→ **Goal of the exercise**: Repeat exactly the lines of the listing below, please, starting with the first and ending with the line containing "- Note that"; leave out the rest.

***

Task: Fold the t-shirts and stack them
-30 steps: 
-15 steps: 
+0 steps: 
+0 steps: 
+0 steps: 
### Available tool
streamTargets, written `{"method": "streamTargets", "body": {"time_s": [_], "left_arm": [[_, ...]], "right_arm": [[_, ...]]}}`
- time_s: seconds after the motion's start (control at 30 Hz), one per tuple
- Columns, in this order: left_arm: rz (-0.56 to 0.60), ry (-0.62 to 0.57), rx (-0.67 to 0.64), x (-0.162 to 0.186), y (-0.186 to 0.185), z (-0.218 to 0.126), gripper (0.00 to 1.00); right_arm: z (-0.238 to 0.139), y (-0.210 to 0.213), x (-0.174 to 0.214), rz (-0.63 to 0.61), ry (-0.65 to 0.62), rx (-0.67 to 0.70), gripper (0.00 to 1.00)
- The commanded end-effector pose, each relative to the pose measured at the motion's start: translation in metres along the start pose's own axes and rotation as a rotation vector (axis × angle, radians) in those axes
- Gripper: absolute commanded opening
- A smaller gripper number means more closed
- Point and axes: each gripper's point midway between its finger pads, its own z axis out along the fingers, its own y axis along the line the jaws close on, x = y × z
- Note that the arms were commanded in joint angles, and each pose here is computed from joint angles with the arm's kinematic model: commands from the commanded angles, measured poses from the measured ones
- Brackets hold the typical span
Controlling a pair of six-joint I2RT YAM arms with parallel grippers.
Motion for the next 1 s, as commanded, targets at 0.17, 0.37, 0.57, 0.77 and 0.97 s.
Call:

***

→ **Output for this task**:
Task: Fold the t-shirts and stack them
-30 steps: 
-15 steps: 
+0 steps: 
+0 steps: 
+0 steps: 
### Available tool
streamTargets, written `{"method": "streamTargets", "body": {"time_s": [_], "left_arm": [[_, ...]], "right_arm": [[_, ...]]}}`
- time_s: seconds after the motion's start (control at 30 Hz), one per tuple
- Columns, in this order: left_arm: rz (-0.56 to 0.60), ry (-0.62 to 0.57), rx (-0.67 to 0.64), x (-0.162 to 0.186), y (-0.186 to 0.185), z (-0.218 to 0.126), gripper (0.00 to 1.00); right_arm: z (-0.238 to 0.139), y (-0.210 to 0.213), x (-0.174 to 0.214), rz (-0.63 to 0.61), ry (-0.65 to 0.62), rx (-0.67 to 0.70), gripper (0.00 to 1.00)
- The commanded end-effector pose, each relative to the pose measured at the motion's start: translation in metres along the start pose's own axes and rotation as a rotation vector (axis × angle, radians) in those axes
- Gripper: absolute commanded opening
- A smaller gripper number means more closed
- Point and axes: each gripper's point midway between its finger pads, its own z axis out along the fingers, its own y axis along the line the jaws close on, x = y × z
- Note that the arms were commanded in joint angles, and each pose here is computed from joint angles with the arm's kinematic model: commands from the commanded angles, measured poses from the measured ones

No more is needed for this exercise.